- [TASK BRIEF]:
The listing below should be printed exactly, every line of it. Skip the pictures.
┄┄┄┄┄┄
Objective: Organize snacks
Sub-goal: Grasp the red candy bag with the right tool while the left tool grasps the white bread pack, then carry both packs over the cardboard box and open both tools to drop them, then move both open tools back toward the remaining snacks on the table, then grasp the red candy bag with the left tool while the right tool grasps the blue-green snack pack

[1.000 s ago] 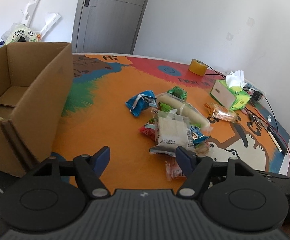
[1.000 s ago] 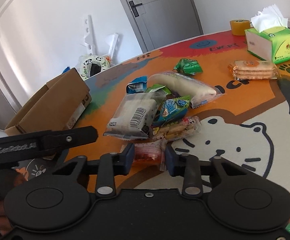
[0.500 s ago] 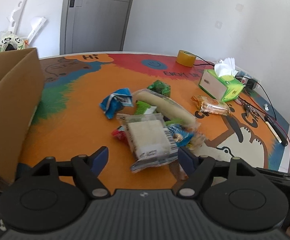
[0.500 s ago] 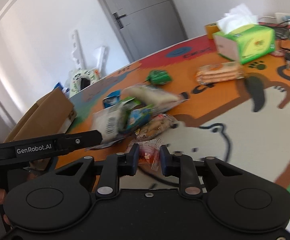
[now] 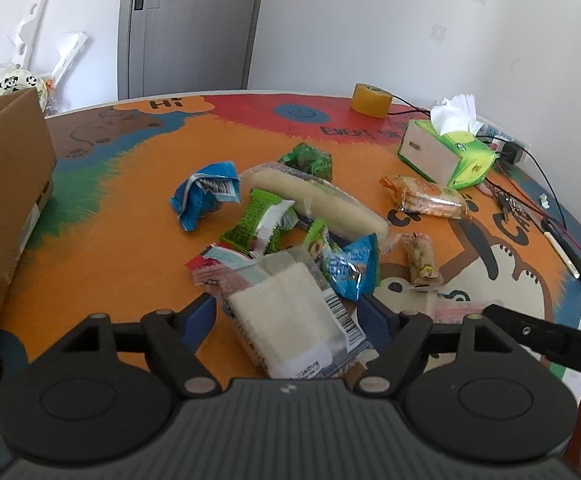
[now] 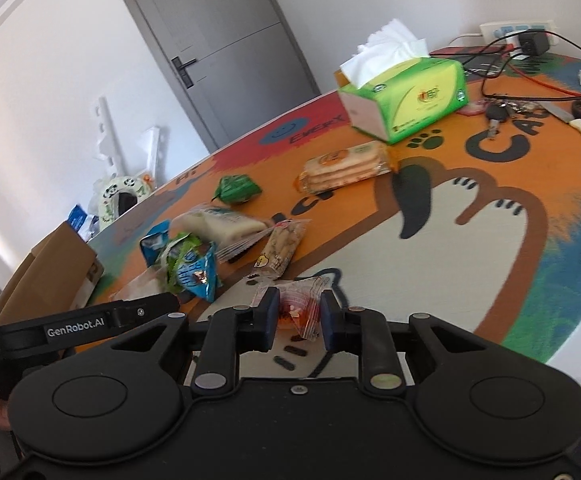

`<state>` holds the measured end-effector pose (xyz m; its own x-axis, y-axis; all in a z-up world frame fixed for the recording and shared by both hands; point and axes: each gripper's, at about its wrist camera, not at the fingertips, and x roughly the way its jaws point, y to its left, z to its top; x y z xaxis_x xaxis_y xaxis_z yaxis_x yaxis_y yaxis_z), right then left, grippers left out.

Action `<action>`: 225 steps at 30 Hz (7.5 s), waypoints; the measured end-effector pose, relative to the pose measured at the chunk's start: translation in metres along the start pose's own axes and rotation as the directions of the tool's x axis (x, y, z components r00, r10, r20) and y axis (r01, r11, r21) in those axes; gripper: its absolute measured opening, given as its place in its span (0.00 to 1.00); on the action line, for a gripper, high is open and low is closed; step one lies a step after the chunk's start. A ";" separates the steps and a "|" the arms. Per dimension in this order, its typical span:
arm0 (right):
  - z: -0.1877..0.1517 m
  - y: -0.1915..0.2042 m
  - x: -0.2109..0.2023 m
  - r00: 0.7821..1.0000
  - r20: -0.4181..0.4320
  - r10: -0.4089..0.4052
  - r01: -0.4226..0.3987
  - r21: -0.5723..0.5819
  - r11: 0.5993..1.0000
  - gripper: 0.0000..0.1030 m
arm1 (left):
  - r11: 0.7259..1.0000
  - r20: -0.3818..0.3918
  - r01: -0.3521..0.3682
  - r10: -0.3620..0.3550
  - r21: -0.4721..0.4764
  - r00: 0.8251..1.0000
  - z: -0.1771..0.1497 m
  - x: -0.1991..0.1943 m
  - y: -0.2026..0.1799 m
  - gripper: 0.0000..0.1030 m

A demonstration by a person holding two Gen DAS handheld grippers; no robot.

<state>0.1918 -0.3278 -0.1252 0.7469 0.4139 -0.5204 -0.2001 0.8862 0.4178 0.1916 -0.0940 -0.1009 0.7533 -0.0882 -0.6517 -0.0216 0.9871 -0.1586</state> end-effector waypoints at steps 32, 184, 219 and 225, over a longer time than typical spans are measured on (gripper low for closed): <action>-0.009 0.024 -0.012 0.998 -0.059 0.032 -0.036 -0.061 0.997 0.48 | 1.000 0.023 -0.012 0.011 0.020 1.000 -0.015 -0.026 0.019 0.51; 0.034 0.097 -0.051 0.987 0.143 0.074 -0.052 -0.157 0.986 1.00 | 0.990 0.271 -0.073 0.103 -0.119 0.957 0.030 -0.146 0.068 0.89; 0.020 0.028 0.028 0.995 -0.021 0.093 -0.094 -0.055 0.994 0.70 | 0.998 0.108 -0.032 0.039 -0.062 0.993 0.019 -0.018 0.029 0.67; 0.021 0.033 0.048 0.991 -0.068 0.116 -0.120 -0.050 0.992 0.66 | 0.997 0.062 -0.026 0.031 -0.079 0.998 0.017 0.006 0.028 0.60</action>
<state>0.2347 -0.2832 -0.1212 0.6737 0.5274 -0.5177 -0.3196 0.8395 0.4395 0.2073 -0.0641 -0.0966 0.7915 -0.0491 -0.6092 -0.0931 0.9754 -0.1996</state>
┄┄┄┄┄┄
- [SOLUTION TO THE EXERCISE]:
Objective: Organize snacks
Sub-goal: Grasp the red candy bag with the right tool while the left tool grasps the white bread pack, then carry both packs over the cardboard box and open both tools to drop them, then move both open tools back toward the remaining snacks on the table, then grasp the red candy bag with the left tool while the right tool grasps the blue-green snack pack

[1.000 s ago] 
[1.000 s ago] 
[0.500 s ago] 
[0.500 s ago] 
[now] 
[now] 

`<state>` holds the measured end-effector pose (xyz m; its own x-axis, y-axis; all in a z-up world frame fixed for the recording and shared by both hands; point and axes: each gripper's, at about its wrist camera, not at the fingertips, and x roughly the way its jaws point, y to its left, z to its top; x y z xaxis_x xaxis_y xaxis_z yaxis_x yaxis_y yaxis_z), right then left, grippers left out.

Action `<action>`: 225 steps at 30 Hz (7.5 s), waypoints; the measured end-effector pose, relative to the pose measured at the chunk's start: translation in metres along the start pose's own axes and rotation as the directions of the tool's x axis (x, y, z components r00, r10, r20) and y axis (r01, r11, r21) in those axes; gripper: its absolute measured opening, given as its place in its span (0.00 to 1.00); on the action line, for a gripper, high is open and low is closed; step one lies a step after the chunk's start. A ";" separates the steps and a "|" the arms. Per dimension in this order, its typical span:
arm0 (right):
  - z: -0.1877..0.1517 m
  - y: -0.1915..0.2042 m
  - x: -0.2109..0.2023 m
  - r00: 0.7821..1.0000
  - r20: -0.4181..0.4320
  - r10: -0.4089..0.4052
  - r01: -0.4226..0.3987
  - r21: -0.5723..0.5819
  - r11: 0.5993..1.0000
  - gripper: 0.0000..0.1030 m
arm1 (left):
  - r11: 0.7259..1.0000
  - r20: -0.3818..0.3918
  - r01: -0.3521..0.3682
  - r10: -0.3620..0.3550
  - r21: -0.4721..0.4764
  - r00: 0.8251..1.0000
  - z: -0.1771..0.1497 m
  - x: -0.1991..0.1943 m
  - y: -0.2026..0.1799 m
  - gripper: 0.0000..0.1030 m

A demonstration by a person holding two Gen DAS handheld grippers; no robot.

<state>0.1918 -0.3278 -0.1252 0.7469 0.4139 -0.5204 -0.2001 0.8862 0.4178 0.1916 -0.0940 -0.1009 0.7533 -0.0882 -0.6517 -0.0216 0.9871 -0.1586</state> end-effector waypoints at steps 32, 184, 219 and 225, over a longer time than typical spans are measured on (gripper low for closed): <action>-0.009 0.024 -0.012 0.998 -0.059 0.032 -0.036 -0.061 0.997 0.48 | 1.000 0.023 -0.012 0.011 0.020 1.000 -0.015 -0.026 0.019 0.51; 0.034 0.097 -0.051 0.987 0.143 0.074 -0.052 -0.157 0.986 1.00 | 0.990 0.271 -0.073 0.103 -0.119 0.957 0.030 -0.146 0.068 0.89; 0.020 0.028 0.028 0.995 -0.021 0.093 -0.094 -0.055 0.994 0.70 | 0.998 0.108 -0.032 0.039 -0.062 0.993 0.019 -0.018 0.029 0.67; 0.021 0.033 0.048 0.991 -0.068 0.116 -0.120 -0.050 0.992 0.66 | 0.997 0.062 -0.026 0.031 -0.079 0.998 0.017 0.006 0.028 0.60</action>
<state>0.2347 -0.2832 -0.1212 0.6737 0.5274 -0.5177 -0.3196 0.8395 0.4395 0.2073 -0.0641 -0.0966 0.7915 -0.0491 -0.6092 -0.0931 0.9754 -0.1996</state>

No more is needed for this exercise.